Have you had enough already of the Dallas Braden media lovefest this week? Check out how the New York Times continues their hatred of all things A-Rod. Look at New York Times writer Lynn Zinser’s “Leading Off” column from earlier this week:
Sports needed Oakland’s Dallas Braden in the worst way. In fact, if he hadn’t stumbled along on his own, we might have had to make him up. But while Hollywood would have cast Kevin Costner as his manager and Betty White as his feisty grandmother, I’m not sure even screenwriters could have come up with the right details: his up-from-nowhere career, his setting up his climactic scene by popping off at the game’s premier prima donna a few weeks ago, his mom’s dying from skin cancer when he was in high school, his perfect game coming on Mother’s Day.

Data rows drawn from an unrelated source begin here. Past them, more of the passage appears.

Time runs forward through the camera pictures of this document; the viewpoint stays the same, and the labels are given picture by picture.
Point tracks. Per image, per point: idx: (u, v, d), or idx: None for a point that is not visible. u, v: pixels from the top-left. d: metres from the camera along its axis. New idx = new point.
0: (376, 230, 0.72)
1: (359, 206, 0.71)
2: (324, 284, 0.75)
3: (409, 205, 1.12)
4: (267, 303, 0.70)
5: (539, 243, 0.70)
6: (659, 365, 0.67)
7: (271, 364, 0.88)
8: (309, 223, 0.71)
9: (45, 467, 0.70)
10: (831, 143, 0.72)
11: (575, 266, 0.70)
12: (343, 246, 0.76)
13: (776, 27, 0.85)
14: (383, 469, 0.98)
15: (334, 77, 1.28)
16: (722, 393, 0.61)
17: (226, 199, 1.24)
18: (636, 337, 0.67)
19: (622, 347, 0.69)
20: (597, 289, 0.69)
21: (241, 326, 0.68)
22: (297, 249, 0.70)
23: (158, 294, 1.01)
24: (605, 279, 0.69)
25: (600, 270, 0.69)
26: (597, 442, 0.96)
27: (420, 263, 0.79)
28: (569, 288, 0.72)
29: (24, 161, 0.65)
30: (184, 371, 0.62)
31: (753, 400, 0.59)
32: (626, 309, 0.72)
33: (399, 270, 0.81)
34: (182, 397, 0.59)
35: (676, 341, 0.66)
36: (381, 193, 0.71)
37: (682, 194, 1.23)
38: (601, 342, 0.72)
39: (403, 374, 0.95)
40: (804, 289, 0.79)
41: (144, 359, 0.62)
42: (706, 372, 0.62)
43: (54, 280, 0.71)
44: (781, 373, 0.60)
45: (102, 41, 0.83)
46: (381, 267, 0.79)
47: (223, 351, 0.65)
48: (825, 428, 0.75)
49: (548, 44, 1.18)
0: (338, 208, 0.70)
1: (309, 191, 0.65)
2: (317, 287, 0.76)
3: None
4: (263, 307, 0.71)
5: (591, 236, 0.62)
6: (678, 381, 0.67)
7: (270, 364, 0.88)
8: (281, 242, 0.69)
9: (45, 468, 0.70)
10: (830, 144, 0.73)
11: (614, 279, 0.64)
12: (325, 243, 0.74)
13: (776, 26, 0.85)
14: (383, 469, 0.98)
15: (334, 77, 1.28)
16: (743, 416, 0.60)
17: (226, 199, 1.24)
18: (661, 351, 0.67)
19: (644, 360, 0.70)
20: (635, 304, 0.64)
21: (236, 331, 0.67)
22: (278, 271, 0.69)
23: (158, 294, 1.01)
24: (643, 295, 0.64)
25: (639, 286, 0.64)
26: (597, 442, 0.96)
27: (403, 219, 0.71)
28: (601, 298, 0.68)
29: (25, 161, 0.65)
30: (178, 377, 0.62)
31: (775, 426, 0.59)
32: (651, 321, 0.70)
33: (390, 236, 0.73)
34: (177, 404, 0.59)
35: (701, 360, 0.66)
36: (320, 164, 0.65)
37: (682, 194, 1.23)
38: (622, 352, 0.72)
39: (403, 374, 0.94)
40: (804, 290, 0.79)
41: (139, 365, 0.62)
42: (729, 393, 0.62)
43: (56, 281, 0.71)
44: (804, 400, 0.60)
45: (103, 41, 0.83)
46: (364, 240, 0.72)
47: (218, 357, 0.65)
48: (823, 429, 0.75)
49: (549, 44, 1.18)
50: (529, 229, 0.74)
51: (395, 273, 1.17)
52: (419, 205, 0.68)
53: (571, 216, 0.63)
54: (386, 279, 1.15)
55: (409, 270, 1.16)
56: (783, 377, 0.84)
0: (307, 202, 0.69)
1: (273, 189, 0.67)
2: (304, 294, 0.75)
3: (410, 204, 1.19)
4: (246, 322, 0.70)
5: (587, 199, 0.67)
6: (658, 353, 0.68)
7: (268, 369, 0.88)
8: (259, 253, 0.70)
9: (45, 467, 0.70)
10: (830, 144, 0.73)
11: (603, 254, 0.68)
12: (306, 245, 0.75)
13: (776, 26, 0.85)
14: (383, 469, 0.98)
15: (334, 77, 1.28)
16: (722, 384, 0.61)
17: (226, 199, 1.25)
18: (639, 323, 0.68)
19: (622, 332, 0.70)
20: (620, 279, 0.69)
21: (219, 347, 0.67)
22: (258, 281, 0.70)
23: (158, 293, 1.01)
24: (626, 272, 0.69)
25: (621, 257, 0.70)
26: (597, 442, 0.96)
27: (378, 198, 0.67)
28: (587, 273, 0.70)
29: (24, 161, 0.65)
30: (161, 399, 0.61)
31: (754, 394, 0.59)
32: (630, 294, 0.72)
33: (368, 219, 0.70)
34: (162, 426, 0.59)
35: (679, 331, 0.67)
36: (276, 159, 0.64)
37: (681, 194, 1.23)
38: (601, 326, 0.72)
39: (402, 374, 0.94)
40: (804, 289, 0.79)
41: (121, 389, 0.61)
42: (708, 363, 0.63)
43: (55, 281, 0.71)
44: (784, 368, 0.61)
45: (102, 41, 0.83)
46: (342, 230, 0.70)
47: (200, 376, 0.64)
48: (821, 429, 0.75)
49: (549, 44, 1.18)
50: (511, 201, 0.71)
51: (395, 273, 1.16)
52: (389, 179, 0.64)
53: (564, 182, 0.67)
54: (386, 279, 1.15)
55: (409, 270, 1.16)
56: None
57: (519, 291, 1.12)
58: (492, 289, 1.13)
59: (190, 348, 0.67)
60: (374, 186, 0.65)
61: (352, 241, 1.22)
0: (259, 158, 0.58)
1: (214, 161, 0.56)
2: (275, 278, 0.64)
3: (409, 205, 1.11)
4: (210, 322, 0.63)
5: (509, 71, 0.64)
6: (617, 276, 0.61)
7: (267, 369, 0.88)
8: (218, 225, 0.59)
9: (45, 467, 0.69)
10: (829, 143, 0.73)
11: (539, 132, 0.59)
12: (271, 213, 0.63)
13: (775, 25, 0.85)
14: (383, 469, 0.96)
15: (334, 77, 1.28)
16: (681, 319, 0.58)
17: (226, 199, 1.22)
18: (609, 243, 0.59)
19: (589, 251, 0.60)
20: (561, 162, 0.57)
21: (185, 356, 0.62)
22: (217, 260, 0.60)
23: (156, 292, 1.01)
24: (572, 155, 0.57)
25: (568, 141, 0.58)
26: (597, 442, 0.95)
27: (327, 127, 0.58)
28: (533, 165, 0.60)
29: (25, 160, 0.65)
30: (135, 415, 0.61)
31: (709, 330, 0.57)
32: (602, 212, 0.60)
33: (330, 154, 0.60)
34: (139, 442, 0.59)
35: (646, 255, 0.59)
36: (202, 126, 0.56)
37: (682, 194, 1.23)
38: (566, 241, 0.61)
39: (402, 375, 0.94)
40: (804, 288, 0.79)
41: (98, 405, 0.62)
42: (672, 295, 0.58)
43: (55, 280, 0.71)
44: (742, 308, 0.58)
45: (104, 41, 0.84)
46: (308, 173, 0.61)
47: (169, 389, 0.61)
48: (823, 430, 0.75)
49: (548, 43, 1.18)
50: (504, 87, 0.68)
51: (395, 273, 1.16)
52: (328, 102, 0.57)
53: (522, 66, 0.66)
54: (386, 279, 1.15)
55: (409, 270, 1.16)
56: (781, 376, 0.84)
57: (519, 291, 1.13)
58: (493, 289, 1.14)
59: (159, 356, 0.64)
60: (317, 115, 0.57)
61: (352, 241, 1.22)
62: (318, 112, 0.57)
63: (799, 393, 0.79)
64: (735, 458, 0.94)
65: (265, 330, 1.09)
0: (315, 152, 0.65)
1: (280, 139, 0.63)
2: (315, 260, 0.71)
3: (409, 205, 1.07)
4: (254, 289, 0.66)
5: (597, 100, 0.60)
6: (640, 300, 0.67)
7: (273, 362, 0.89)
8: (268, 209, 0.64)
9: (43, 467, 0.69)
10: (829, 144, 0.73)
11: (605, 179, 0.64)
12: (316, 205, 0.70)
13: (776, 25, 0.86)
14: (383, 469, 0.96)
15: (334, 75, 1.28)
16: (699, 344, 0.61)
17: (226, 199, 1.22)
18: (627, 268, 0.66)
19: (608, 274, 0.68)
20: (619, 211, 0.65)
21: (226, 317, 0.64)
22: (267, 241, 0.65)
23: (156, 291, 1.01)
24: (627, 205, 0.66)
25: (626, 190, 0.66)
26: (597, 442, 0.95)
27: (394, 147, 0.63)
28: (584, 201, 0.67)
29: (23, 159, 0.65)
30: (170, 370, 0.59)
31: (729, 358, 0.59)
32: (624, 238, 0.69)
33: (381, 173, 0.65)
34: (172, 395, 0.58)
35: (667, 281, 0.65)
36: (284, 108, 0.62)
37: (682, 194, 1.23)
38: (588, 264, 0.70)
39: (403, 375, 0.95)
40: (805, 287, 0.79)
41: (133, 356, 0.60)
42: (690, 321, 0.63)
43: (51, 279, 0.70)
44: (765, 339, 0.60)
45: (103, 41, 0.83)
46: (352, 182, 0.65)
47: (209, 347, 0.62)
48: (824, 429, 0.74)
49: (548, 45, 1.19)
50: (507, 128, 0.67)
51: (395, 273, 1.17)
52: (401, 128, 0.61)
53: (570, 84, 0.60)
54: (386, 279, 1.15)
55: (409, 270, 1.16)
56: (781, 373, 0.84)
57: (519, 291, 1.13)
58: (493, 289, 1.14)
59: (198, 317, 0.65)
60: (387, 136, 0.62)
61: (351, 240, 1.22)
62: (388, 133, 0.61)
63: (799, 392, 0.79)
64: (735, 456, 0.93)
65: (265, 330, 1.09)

Why did “sports need Dallas Braden in the worst way”‘? So the A-Rod-hating writers have another excuse to berate Rodriguez, the “game’s premier prima donna”? Please.
It’s also odd to hear a New York Times reporter say that if Braden hadn’t existed, “we might have had to make him up.” Didn’t the Times get into a whole heap of trouble with Jayson Blair doing just that?
Also, hearing a journalist, let alone a New York Times writer, complain about “prima donna” behavior is amusing in and of itself. You want to see prima donnas in action? Just make the mistake of sitting in the wrong seat in the press box!
Then again, I guess I can understand Zinser jonesing for an A-Rod scandal fix. Because no other ballplayer sells papers – or gets page views – the way A-Rod does. And that goes even for the highfaluting New York Times. But until the Braden thing, Rodriguez hadn’t really done anything controversial this season to give the press something to write about. (Yes, there’s the Anthony Galea story, but if you bring that up, it also taints Mets stars like Carlos Beltran and Jose Reyes. And you know the media doesn’t really want to go there!)
Also, thanks to Rodriguez being was the biggest reason the Yankees won the World Series last year, the media can no longer do their “A-Rod is not teh clutch” meme they were so fond of. They can’t say he’s mentally weak anymore, so forget all their armchair psychoanalyzing. And they can no longer rely on Joe Torre to feed them negative stories on No. 13. Plus, now that Rodriguez is single, his social life is no longer scandalous.
Anyhow, the next time you read a sportswriter proclaim that the media just reports the facts without any bias, remember what that New York Times writer said about how “sports needed Dallas Braden in the worst way” – to give them something to bash Alex Rodriguez with!